RECORDS SHOWN:

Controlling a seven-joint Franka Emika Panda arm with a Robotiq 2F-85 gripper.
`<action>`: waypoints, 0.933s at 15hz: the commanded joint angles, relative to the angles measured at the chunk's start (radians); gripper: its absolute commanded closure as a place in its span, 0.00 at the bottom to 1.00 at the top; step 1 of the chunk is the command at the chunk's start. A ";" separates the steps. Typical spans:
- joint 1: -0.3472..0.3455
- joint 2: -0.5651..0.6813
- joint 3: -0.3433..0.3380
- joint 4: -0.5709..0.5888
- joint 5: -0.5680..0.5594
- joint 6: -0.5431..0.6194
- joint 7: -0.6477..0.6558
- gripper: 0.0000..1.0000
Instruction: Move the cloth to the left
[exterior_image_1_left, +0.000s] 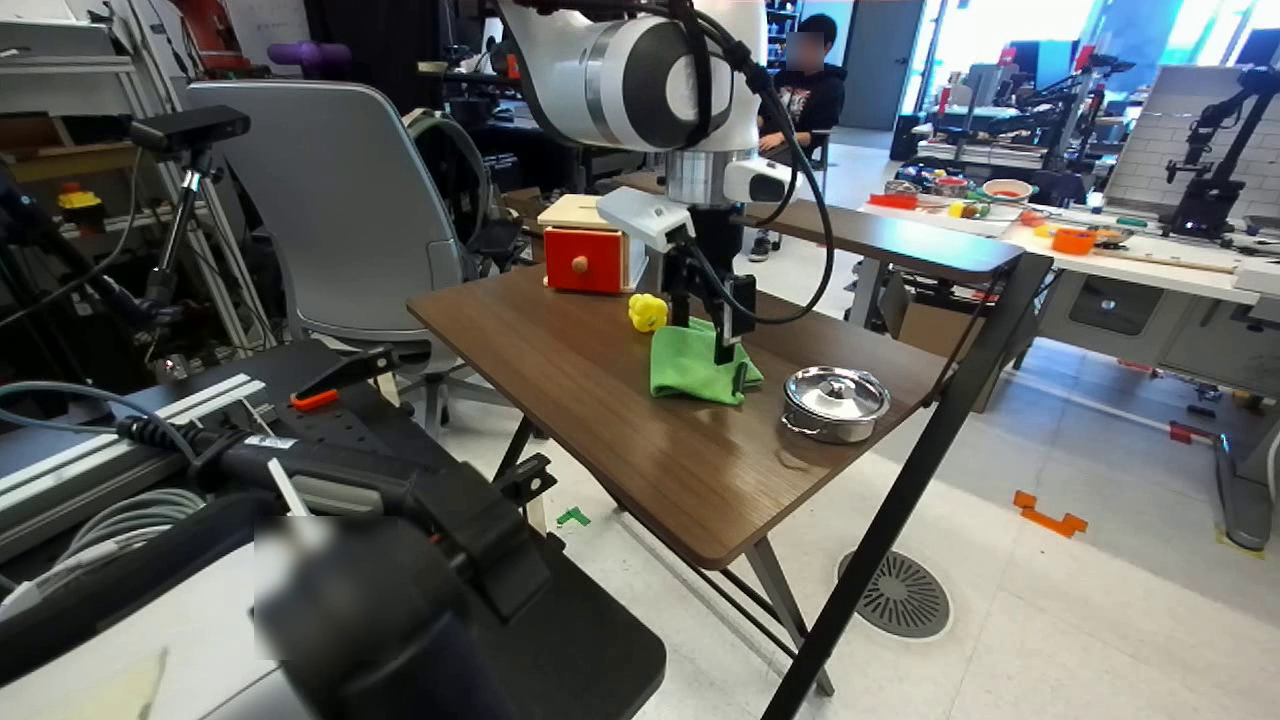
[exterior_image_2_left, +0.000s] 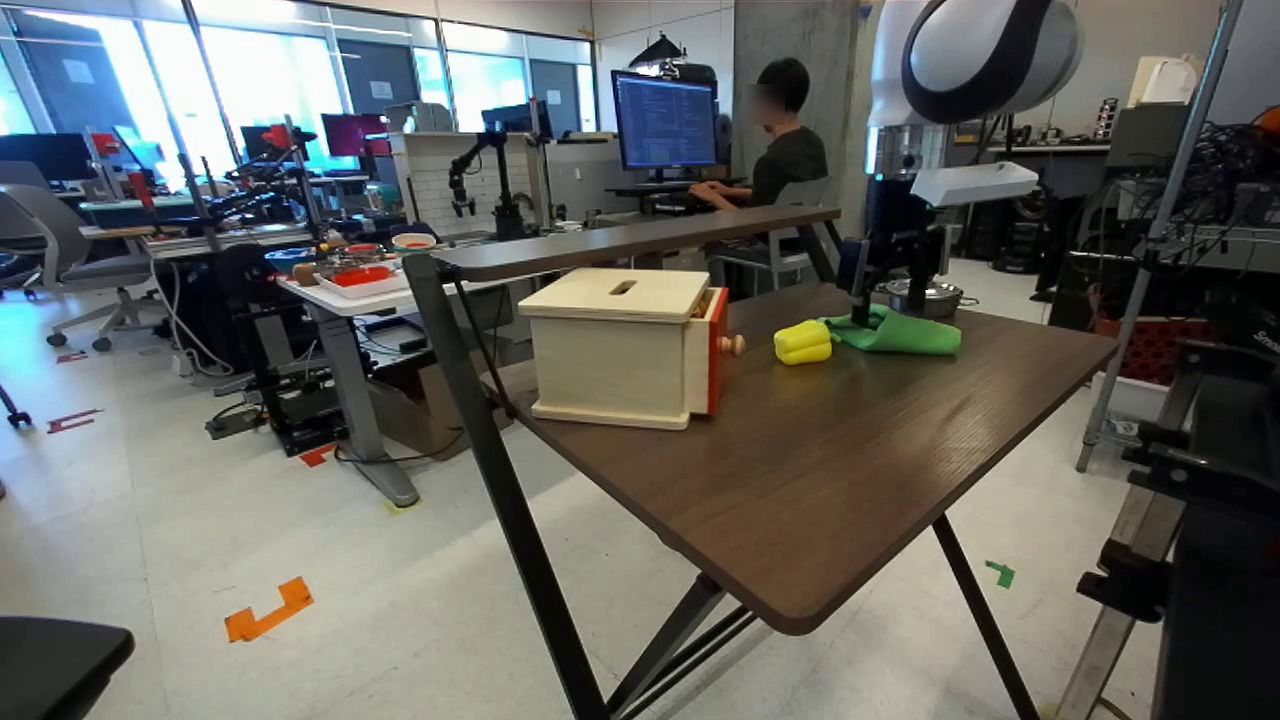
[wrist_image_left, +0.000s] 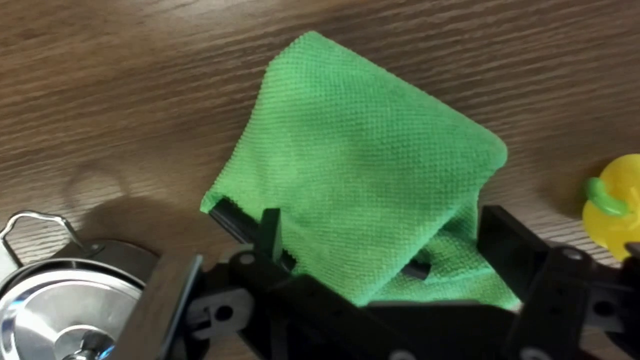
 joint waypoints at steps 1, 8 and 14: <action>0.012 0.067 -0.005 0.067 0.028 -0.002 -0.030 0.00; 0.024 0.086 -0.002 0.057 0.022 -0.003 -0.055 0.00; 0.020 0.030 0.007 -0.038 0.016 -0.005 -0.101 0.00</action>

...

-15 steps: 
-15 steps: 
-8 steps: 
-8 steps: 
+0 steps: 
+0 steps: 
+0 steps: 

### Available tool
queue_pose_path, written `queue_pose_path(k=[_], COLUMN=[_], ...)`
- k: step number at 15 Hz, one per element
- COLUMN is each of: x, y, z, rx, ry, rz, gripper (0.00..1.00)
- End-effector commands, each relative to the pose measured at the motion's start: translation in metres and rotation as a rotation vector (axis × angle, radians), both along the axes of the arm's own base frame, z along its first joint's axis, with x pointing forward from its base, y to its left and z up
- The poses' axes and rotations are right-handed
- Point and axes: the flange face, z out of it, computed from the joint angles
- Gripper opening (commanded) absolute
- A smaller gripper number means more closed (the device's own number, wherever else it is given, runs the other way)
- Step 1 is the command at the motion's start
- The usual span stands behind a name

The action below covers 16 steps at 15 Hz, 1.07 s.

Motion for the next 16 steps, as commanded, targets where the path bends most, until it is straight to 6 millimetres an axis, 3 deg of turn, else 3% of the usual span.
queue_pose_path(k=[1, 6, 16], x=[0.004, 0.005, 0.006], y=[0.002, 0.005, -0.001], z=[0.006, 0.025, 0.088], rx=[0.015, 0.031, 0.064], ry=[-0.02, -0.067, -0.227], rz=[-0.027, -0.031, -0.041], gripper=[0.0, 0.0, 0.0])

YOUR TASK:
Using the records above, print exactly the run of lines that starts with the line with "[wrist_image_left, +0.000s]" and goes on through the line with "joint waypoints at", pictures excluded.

TASK ANSWER:
[wrist_image_left, +0.000s] 
 joint waypoints at steps 1, 8 and 14: <action>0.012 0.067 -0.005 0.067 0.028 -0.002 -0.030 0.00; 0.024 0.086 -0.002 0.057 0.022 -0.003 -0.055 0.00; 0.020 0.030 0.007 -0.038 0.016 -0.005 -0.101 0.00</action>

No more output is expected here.